Un défi à la hauteur des ambitions parisiennes
« Une fois que tu as vécu un tel moment, l’envie de le revivre devient une obsession », confie le capitaine brésilien, dont le père a fait le déplacement jusqu’à Budapest pour partager cette émotion avec d’autres supporters. Dans les rues de la capitale française, l’effervescence est palpable : le Parc des Princes, les bars et les écrans géants affichent complet, tandis que près de 8 000 policiers veillent à maintenir l’ordre pour célébrer dans la joie.
Arsenal, un adversaire déterminé et gonflé à bloc
Face au PSG, les Gunners d’Arsenal arrivent avec une motivation décuplée après avoir remporté le championnat d’Angleterre pour la première fois depuis 22 ans. « Gagner le championnat le plus compétitif du monde nous a donné une confiance inébranlable », déclare Martin Odegaard, capitaine d’Arsenal, avant d’ajouter : « C’est un tremplin vers plus grand encore. »
Sous la direction de Mikel Arteta, l’équipe anglaise a su se transformer, passant d’une formation critiquée pour ses échecs à un collectif redoutable. Bukayo Saka, les yeux encore brillants de fierté, incarne cette renaissance, tout comme son entraîneur, qui mise sur cette dynamique pour affronter les Parisiens.
Un duel tactique entre deux équipes affamées de titres

Luis Enrique, l’architecte du collectif parisien, a bien retenu la leçon de la finale contre l’Inter : « Une finale reste un match équilibré, il n’y a pas de favori. » Le technicien espagnol, star du football mondial, a également glissé une pique à l’attention d’Arsenal : « Gagner une fois la Ligue des champions est une motivation puissante, mais gagner deux fois de suite ? Cela relève du rêve. »
Le PSG, habitué à imposer un jeu offensif, devra composer avec la rigueur défensive des Gunners, redoutables sur coups de pied arrêtés. « Ils marquent beaucoup et défendent très bien, mais nous aussi avons notre identité », précise Luis Enrique, conscient que la partie s’annonce serrée.
Une équipe parisienne plus affamée que jamais
Après une période difficile début 2026 marquée par des blessures et des résultats en demi-teinte, les Parisiens ont retrouvé leur superbe.
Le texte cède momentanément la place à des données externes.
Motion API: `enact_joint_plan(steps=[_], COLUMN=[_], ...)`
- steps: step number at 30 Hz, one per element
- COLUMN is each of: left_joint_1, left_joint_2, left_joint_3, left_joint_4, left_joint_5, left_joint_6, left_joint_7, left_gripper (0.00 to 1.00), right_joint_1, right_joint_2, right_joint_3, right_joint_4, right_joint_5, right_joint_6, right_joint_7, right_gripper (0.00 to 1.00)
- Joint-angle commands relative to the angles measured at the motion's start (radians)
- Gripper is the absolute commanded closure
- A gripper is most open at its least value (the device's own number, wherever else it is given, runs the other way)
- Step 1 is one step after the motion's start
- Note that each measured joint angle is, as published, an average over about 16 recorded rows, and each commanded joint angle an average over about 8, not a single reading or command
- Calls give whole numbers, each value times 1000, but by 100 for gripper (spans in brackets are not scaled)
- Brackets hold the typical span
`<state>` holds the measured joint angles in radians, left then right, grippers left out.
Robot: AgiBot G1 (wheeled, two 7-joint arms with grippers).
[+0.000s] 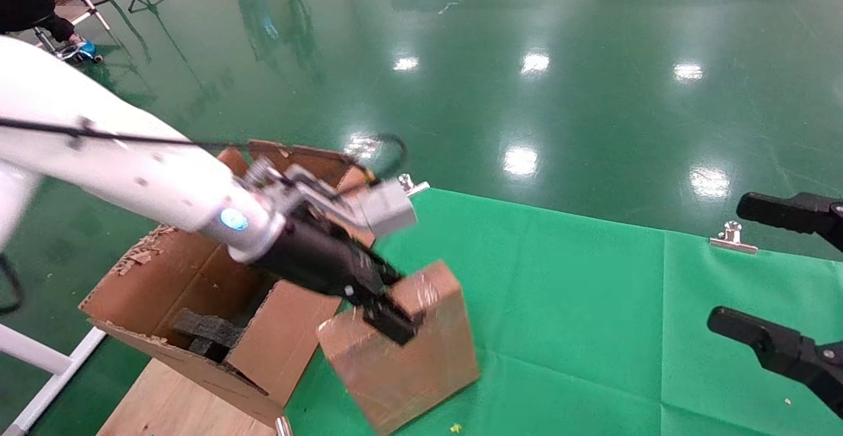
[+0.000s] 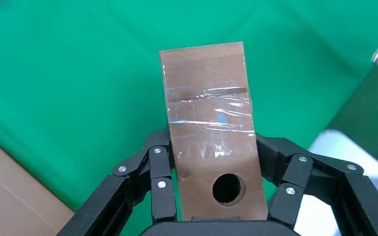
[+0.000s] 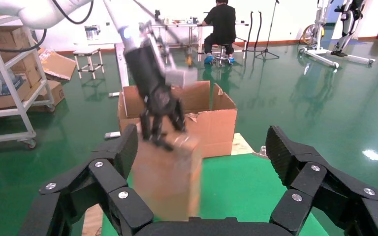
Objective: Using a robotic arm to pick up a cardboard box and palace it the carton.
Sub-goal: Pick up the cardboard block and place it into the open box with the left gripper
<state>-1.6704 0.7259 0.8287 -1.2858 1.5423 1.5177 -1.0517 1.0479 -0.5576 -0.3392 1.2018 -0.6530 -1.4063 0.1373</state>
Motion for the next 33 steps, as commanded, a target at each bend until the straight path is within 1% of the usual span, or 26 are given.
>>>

Leur victoire époustouflante en demi-finale contre le Bayern Munich (5-4, 1-1), autre prétendant au titre, a confirmé leur soif inextinguible de trophées.
« L’objectif est clair : instaurer une ère de domination européenne », avait lancé Luis Enrique à l’issue de la saison passée. Ses joueurs semblent prêts à tout pour concrétiser cette ambition, avec en ligne de mire un exploit que seul le Real Madrid a réussi à accomplir.